> **ASSIGNED TASK**
Please write out the entire listing below exactly, excluding its pictures.
____________
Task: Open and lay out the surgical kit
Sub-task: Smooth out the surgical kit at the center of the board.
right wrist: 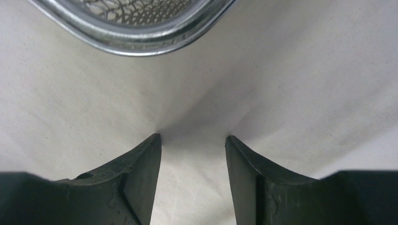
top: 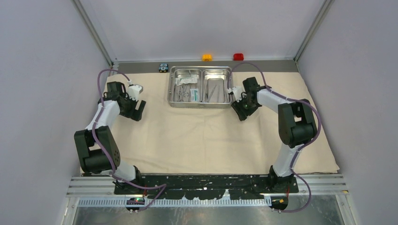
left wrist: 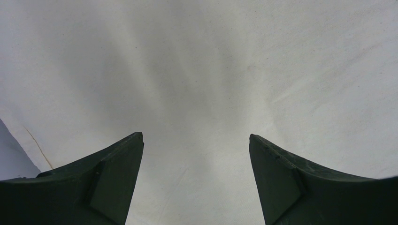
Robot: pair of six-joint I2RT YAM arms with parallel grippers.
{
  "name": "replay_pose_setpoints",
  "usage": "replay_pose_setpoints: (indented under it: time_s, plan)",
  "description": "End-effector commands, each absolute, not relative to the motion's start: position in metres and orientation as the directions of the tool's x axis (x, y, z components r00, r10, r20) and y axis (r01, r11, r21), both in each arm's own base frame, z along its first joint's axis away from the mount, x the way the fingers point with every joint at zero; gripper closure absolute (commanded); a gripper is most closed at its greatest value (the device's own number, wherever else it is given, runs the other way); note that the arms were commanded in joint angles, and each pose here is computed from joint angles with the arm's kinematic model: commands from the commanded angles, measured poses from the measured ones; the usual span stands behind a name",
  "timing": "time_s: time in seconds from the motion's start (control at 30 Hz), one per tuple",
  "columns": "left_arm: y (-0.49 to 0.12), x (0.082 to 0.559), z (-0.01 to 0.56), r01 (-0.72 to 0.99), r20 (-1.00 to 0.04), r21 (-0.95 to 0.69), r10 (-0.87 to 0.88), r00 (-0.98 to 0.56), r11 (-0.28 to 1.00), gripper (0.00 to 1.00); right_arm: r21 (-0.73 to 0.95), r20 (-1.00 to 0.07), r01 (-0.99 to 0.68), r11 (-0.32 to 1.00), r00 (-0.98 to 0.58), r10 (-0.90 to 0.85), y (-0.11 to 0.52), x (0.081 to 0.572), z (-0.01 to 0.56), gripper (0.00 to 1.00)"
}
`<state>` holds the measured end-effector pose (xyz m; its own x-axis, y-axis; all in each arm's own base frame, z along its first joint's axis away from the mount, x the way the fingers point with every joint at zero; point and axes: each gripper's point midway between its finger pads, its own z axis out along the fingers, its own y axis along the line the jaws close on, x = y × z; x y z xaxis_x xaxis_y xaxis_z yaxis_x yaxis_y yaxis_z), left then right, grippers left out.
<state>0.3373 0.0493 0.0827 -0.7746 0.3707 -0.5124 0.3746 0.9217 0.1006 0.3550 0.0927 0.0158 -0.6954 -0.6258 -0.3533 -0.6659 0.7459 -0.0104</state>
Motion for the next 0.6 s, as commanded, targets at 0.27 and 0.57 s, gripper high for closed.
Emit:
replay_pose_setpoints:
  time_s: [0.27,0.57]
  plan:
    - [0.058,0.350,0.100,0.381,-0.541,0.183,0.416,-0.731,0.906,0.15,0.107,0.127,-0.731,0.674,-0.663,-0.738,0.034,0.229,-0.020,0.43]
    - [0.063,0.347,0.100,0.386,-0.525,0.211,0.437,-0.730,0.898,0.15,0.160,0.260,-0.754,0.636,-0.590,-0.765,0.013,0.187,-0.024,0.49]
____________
> **THE ANSWER**
Task: Open and lay out the surgical kit
Sub-task: Smooth out the surgical kit at the center of the board.
right wrist: 
top: 
left wrist: 
Robot: pair of six-joint I2RT YAM arms with parallel grippers.
{
  "name": "replay_pose_setpoints",
  "usage": "replay_pose_setpoints: (indented under it: time_s, plan)",
  "description": "End-effector commands, each absolute, not relative to the motion's start: position in metres and orientation as the directions of the tool's x axis (x, y, z components r00, r10, r20) and y axis (r01, r11, r21), both in each arm's own base frame, z along its first joint's axis away from the mount, x the way the fingers point with every joint at zero; gripper closure absolute (commanded); a gripper is most closed at its greatest value (the device's own number, wherever else it is given, runs the other way); note that the arms were commanded in joint angles, and each pose here is computed from joint angles with the arm's kinematic model: commands from the commanded angles, measured poses from the measured ones; the usual span stands behind a name",
  "timing": "time_s: time in seconds from the motion's start (control at 30 Hz), one per tuple",
  "columns": "left_arm: y (-0.49 to 0.12), x (0.082 to 0.559), z (-0.01 to 0.56), r01 (-0.72 to 0.99), r20 (-1.00 to 0.04), r21 (-0.95 to 0.69), r10 (-0.87 to 0.88), r00 (-0.98 to 0.56), r11 (-0.28 to 1.00), gripper (0.00 to 1.00); right_arm: r21 (-0.73 to 0.95), r20 (-1.00 to 0.07), r01 (-0.99 to 0.68), r11 (-0.32 to 1.00), r00 (-0.98 to 0.58), r10 (-0.90 to 0.85), y (-0.11 to 0.52), x (0.081 to 0.572), z (-0.01 to 0.56), gripper (0.00 to 1.00)"
}
`<state>` holds the measured end-effector pose (xyz m; its own x-axis, y-axis; all in each arm's own base frame, z along its first joint's axis away from the mount, x the way the fingers point with every joint at zero; point and axes: each gripper's point midway between its finger pads, its own z axis out along the fingers, its own y axis along the line the jaws close on, x = y × z; x y z xaxis_x xaxis_y xaxis_z yaxis_x yaxis_y yaxis_z), left then right, grippers left out.
<state>0.3373 0.0493 0.0827 -0.7746 0.3707 -0.5124 0.3746 0.9217 0.1006 0.3550 0.0927 0.0158 -0.6954 -0.6258 -0.3533 -0.6659 0.7459 -0.0104</state>
Motion for the next 0.6 s, as commanded, targets at 0.27 and 0.57 s, gripper high for closed.
Emit:
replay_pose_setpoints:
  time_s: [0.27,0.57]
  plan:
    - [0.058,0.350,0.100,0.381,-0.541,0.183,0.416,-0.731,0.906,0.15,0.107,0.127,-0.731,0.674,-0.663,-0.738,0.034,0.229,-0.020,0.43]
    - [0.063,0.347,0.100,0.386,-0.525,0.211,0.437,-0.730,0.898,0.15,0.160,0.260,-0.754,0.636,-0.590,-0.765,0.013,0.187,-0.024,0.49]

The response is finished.